Instructions to follow:
From the data below, return the exact lines starting at the line containing "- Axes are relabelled" and ending at the line containing "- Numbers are", both included, and nothing else.

Extracted data:
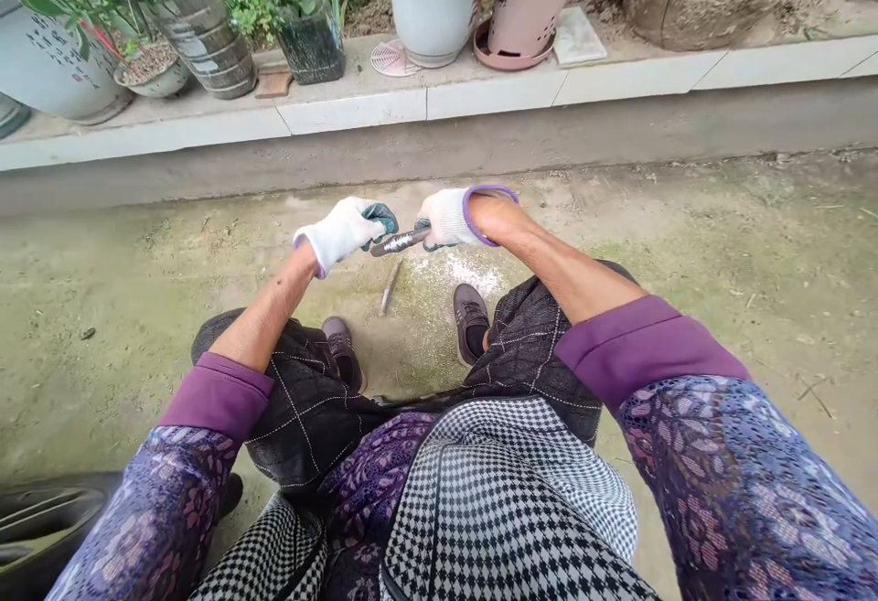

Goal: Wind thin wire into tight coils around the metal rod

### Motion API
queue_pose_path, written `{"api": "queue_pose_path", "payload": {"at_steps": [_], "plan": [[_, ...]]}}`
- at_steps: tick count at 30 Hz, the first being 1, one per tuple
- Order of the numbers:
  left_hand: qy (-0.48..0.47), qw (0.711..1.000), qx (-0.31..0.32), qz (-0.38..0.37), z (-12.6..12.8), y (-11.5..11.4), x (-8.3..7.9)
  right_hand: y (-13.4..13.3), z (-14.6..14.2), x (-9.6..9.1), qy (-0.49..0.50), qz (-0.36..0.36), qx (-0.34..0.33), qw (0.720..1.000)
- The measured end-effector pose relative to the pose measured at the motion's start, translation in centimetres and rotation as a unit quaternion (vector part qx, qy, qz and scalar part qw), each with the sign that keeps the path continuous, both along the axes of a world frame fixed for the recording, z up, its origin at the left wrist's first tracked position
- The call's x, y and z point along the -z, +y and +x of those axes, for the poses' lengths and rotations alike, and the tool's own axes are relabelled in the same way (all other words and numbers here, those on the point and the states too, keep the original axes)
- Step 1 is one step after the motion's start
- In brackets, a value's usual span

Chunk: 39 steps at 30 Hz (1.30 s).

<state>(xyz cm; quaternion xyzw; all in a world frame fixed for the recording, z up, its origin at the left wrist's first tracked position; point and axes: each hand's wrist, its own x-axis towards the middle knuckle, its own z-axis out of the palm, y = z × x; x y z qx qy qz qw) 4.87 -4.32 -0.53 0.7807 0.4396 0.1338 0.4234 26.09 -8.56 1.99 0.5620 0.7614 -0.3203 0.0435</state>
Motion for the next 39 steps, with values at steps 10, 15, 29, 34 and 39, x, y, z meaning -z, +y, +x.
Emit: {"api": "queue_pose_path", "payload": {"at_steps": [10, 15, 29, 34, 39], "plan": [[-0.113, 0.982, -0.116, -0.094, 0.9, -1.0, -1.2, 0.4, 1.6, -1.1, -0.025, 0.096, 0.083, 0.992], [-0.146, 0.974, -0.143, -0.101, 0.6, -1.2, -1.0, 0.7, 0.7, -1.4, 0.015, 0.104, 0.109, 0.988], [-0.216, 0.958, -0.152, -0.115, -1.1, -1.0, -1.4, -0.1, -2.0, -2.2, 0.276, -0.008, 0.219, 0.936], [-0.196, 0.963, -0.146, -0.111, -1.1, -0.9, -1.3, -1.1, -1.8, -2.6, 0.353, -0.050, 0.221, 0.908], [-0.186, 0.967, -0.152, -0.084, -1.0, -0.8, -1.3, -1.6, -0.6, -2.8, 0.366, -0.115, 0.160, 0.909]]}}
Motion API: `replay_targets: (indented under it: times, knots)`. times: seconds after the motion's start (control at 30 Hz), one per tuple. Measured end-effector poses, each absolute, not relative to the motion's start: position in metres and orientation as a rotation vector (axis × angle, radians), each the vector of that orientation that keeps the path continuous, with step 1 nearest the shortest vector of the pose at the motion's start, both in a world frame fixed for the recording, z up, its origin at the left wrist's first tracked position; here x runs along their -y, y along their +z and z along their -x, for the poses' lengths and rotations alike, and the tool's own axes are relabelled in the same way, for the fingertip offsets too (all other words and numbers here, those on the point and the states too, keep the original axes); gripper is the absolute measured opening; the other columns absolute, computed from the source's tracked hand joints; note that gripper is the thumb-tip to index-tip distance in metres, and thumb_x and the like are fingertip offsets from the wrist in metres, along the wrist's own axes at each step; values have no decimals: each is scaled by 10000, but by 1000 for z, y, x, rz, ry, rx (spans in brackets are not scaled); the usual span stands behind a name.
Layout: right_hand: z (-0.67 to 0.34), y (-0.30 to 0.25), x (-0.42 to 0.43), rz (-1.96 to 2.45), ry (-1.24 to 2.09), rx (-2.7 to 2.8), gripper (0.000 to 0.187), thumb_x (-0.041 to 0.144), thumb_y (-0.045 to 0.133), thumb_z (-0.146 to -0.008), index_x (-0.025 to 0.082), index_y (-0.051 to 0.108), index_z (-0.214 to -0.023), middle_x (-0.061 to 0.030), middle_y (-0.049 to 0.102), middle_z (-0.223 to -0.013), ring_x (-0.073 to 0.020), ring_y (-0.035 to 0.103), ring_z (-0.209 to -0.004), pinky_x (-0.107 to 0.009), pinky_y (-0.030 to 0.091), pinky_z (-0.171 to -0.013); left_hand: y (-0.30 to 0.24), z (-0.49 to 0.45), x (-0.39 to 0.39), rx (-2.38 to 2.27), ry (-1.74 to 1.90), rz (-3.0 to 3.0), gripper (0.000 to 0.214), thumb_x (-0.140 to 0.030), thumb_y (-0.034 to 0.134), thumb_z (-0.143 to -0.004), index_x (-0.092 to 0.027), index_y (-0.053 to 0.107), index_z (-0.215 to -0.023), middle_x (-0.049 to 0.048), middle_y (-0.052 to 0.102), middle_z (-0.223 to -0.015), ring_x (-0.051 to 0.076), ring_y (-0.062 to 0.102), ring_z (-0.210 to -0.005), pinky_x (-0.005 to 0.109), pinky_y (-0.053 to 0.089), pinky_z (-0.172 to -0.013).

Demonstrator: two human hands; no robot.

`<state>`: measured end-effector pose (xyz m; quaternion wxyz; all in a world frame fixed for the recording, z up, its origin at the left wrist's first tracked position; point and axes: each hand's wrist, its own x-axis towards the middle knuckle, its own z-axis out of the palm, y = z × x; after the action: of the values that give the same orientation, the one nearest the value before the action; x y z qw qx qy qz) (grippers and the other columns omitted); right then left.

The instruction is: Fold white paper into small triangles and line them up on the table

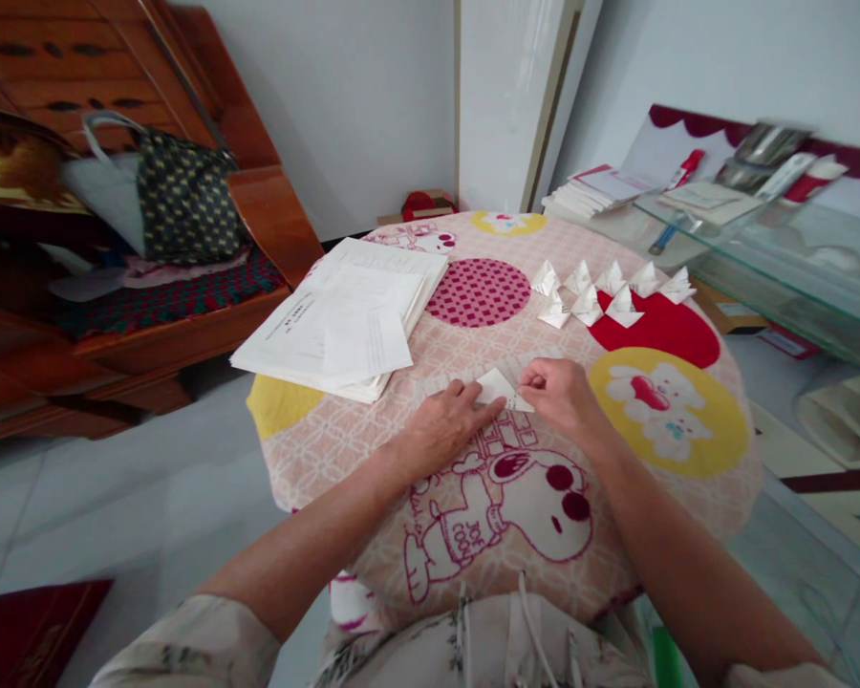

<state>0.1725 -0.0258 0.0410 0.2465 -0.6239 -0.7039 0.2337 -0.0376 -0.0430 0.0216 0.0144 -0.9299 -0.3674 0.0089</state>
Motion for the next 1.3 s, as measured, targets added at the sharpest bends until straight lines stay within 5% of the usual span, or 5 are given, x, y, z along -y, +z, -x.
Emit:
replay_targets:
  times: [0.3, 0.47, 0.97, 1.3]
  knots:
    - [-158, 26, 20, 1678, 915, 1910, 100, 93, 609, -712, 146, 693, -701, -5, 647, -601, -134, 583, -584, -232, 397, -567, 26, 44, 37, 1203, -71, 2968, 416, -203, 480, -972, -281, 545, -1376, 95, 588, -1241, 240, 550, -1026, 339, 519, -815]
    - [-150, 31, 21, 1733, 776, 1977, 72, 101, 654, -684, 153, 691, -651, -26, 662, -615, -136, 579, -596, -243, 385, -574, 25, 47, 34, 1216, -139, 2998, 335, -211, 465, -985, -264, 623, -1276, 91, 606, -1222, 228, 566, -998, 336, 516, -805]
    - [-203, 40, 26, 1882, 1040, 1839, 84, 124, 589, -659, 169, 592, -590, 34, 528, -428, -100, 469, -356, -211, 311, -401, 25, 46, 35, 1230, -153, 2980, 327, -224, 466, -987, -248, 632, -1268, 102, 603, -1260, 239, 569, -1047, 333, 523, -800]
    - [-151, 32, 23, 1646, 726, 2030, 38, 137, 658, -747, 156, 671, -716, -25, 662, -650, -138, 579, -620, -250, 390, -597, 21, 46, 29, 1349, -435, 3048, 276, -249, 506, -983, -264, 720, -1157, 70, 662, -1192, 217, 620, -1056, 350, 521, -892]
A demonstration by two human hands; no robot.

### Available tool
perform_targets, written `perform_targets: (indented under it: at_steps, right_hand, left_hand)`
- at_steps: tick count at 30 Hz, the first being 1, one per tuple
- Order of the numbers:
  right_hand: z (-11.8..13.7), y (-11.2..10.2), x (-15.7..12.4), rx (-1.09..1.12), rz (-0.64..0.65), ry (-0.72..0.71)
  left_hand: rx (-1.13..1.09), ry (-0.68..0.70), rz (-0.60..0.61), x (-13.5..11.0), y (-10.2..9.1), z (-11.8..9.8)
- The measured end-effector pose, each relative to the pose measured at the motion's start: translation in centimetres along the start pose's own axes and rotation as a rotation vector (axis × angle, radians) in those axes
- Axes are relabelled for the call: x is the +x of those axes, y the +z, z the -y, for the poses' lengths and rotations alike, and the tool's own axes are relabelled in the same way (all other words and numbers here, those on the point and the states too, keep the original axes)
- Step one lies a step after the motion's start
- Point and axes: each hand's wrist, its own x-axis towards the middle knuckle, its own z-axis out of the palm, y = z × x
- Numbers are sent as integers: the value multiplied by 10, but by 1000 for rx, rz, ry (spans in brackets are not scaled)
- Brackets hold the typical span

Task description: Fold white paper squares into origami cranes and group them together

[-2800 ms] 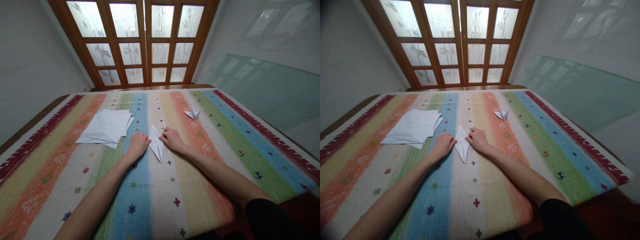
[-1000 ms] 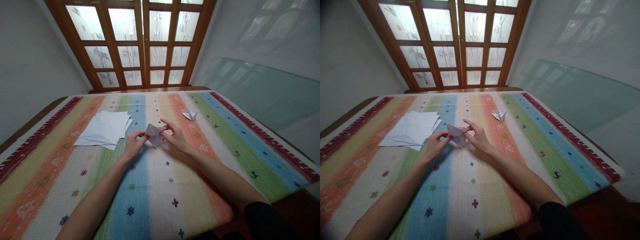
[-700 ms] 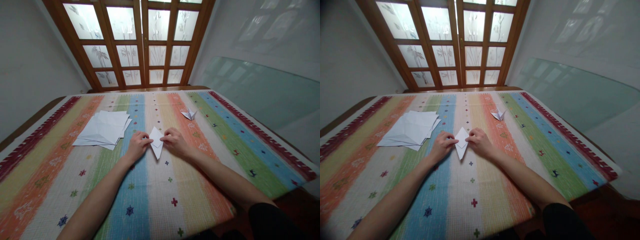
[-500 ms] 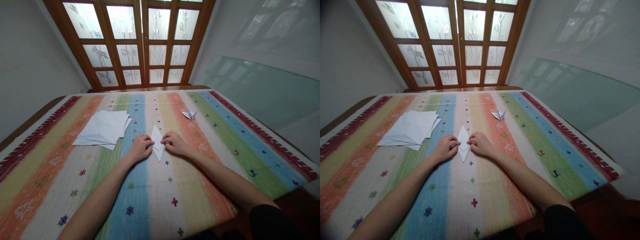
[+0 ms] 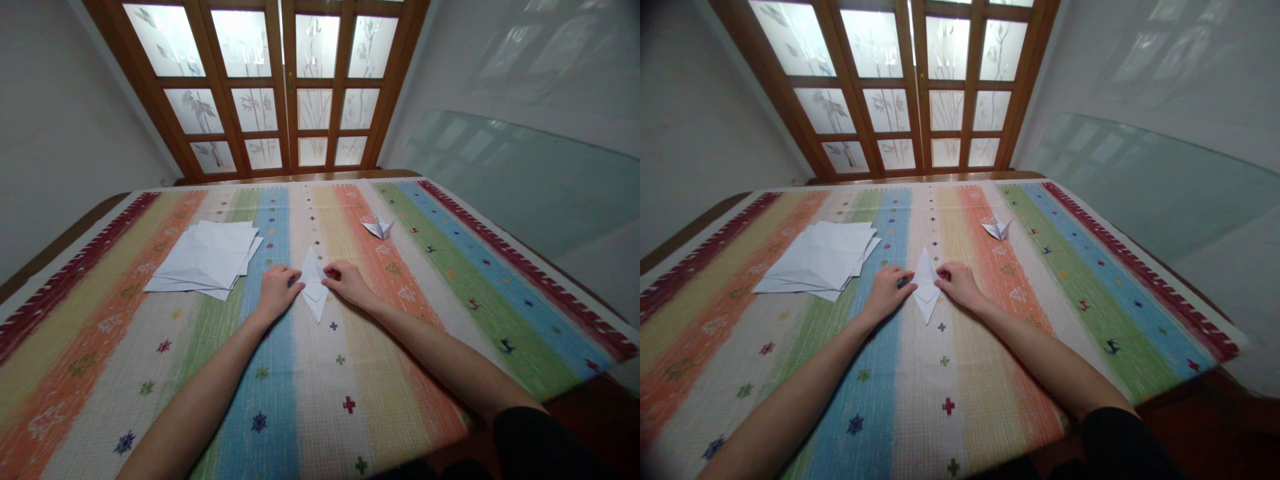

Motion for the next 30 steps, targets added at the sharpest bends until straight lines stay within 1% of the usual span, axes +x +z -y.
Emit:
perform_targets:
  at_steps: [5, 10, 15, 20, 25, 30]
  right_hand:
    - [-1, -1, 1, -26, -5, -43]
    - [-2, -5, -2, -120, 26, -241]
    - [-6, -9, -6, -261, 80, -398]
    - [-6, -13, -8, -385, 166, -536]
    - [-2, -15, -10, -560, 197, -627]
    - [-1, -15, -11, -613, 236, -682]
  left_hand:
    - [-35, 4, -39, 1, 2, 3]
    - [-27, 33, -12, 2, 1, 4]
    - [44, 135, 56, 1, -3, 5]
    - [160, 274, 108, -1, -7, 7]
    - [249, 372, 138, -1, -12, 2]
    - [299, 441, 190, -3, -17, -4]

Response area:
- Axes are relabelled for the call: x is the +x of those axes, y the +z, z the -y, for the poses' lengths and rotations alike, and the tool's own axes are relabelled in the same way (all other words and numbers here, those on the point and the states too, keep the original axes)
- Step one lies a step after the motion's start
- Point and axes: each hand's wrist, its own x-axis towards the middle knuckle, its own z-axis out of the palm, y = z × x
- Numbers are sent as integers: the value multiplied by 10, but by 1000 for rx, rz, ry (spans in brackets are not scaled)

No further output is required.